** DATA SHOWN follows **

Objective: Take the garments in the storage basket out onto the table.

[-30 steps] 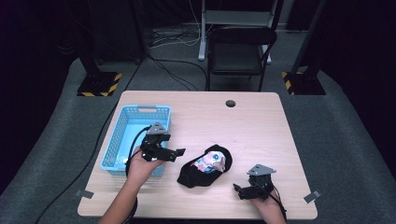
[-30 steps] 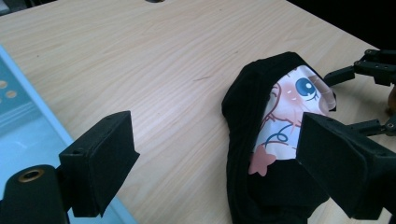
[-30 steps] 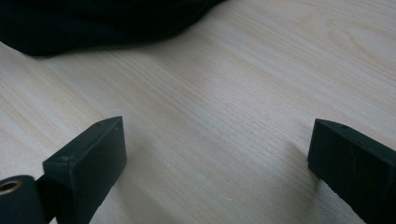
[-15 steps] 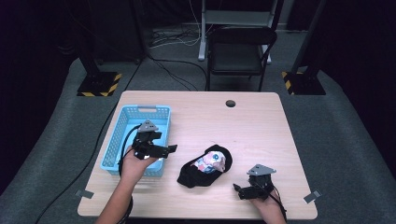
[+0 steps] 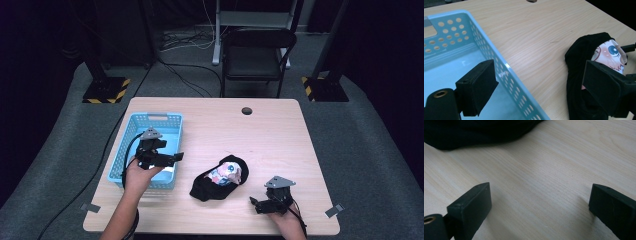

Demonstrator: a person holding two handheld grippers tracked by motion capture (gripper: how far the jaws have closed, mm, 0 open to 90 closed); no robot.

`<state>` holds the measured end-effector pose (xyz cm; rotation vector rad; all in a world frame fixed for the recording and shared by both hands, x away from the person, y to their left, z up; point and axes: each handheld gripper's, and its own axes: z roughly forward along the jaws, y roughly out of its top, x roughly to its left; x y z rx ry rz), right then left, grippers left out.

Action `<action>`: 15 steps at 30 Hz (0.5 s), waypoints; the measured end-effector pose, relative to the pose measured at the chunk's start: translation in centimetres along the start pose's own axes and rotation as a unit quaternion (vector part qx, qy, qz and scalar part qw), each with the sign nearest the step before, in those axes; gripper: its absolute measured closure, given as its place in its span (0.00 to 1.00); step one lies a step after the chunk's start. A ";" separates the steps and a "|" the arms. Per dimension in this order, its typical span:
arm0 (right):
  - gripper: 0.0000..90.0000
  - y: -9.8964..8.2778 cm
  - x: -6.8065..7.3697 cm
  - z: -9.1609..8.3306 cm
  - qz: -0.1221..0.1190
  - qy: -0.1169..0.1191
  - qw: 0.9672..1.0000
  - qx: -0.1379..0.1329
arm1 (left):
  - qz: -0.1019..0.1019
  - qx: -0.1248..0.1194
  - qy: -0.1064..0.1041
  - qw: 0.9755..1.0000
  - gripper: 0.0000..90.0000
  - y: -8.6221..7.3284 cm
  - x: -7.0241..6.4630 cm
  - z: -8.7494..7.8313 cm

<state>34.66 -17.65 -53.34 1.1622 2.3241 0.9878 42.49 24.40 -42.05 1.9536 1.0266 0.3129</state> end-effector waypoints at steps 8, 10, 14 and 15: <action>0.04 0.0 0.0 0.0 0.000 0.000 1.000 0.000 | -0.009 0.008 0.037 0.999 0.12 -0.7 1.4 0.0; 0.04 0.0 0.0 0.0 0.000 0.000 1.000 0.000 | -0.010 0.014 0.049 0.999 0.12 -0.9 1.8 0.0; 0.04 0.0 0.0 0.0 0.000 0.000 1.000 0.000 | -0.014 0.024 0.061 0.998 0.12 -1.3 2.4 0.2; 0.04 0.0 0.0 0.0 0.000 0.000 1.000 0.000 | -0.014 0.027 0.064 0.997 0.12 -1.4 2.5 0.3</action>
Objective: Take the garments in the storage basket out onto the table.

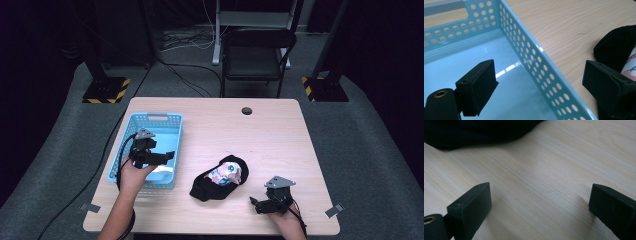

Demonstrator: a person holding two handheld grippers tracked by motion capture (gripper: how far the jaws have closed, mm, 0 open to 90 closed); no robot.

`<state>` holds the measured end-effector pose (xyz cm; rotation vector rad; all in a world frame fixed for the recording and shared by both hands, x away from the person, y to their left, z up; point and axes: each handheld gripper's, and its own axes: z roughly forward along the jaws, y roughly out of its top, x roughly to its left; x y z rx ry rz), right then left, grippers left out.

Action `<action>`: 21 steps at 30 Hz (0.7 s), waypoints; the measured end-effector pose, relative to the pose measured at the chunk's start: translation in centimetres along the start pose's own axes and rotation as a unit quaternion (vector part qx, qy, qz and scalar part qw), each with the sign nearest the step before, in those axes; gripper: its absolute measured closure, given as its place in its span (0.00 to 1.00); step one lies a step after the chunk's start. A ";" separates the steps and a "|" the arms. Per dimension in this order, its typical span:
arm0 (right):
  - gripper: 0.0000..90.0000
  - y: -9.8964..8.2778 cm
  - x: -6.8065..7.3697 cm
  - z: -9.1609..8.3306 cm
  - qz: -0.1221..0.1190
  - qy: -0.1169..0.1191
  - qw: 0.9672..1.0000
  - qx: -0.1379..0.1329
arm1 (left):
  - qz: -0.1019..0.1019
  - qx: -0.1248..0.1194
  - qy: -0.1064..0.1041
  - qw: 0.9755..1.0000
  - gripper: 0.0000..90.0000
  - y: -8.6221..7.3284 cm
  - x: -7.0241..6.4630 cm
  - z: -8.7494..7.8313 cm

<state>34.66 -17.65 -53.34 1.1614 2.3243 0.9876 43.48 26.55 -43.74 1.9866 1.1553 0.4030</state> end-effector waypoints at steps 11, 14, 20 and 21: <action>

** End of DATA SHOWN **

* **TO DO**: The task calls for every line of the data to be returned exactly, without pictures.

* **SOLUTION FOR THIS PROBLEM**:
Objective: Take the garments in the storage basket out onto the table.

[-30 steps] 
[-30 steps] 
[-30 steps] 
[-15 steps] 
[+0 steps] 

Demonstrator: a person holding two handheld grippers tracked by motion capture (gripper: how far the jaws have closed, mm, 0 open to 90 closed); no robot.

`<state>` holds the measured end-effector pose (xyz cm; rotation vector rad; all in a world frame fixed for the recording and shared by both hands, x away from the person, y to their left, z up; point and axes: each handheld gripper's, and its own axes: z roughly forward along the jaws, y roughly out of its top, x roughly to its left; x y z rx ry rz), right then left, grippers left out.

Action `<action>`: 15 steps at 30 Hz (0.5 s), waypoints; the measured end-effector pose, relative to the pose measured at the chunk's start: translation in centimetres along the start pose's own axes and rotation as a unit quaternion (vector part qx, qy, qz and scalar part qw), each with the sign nearest the step before, in those axes; gripper: its absolute measured closure, given as its place in its span (0.00 to 1.00); step one lies a step after the chunk's start. A ";" separates the steps and a "|" the arms. Per dimension in this order, its typical span:
arm0 (right):
  - gripper: 0.0000..90.0000
  - y: -9.8964..8.2778 cm
  - x: -6.8065..7.3697 cm
  - z: -9.1609..8.3306 cm
  - qz: -0.1221..0.1190
  - qy: -0.1169..0.1191
  - qw: 0.9672..1.0000
  - qx: -0.1379..0.1329
arm1 (left):
  - qz: -0.1019..0.1019
  - qx: -0.1248..0.1194
  - qy: -0.1064..0.1041
  - qw: 0.9755..1.0000
  - gripper: 0.0000..90.0000
  - y: -8.6221..7.3284 cm
  - x: -7.0241..6.4630 cm
  - z: -8.7494..7.8313 cm

<state>34.66 -17.65 -53.34 1.1622 2.3241 0.9878 42.49 24.40 -42.05 1.9536 1.0266 0.3129</state> end-effector waypoints at steps 8, 10, 14 and 15: <action>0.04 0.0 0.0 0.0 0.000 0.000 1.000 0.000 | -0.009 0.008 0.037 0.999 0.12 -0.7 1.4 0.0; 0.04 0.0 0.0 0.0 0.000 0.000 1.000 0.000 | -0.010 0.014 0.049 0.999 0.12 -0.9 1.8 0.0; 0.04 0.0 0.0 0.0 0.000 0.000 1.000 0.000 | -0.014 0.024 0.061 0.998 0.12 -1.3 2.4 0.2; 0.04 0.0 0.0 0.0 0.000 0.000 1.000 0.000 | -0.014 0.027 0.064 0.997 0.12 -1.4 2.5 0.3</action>
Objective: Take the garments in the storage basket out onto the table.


Demonstrator: a person holding two handheld grippers tracked by motion capture (gripper: how far the jaws have closed, mm, 0 open to 90 closed); no robot.

`<state>` holds the measured end-effector pose (xyz cm; rotation vector rad; all in a world frame fixed for the recording and shared by both hands, x away from the person, y to their left, z up; point and axes: each handheld gripper's, and its own axes: z roughly forward along the jaws, y roughly out of its top, x roughly to its left; x y z rx ry rz), right then left, grippers left out.

Action `<action>`: 21 steps at 30 Hz (0.7 s), waypoints; the measured end-effector pose, relative to the pose measured at the chunk's start: translation in centimetres along the start pose's own axes and rotation as a unit quaternion (vector part qx, qy, qz and scalar part qw), each with the sign nearest the step before, in those axes; gripper: its absolute measured closure, given as its place in its span (0.00 to 1.00); step one lies a step after the chunk's start. A ";" separates the steps and a "|" the arms. Per dimension in this order, its typical span:
arm0 (right):
  - gripper: 0.0000..90.0000
  - y: -9.8964..8.2778 cm
  - x: -6.8065..7.3697 cm
  - z: -9.1609..8.3306 cm
  - qz: -0.1221..0.1190
  - qy: -0.1169..0.1191
  - qw: 0.9672..1.0000
  - qx: -0.1379..0.1329
arm1 (left):
  - qz: -0.1019..0.1019
  - qx: -0.1248..0.1194
  - qy: -0.1064..0.1041
  - qw: 0.9755..1.0000
  - gripper: 0.0000..90.0000
  - y: -8.6221..7.3284 cm
  - x: -7.0241..6.4630 cm
  - z: -8.7494..7.8313 cm

<state>34.66 -17.65 -53.34 1.1614 2.3243 0.9876 43.48 26.55 -43.74 1.9866 1.1553 0.4030</state> end-effector waypoints at steps 11, 14, 20 and 21: <action>

That concludes the output for this exercise.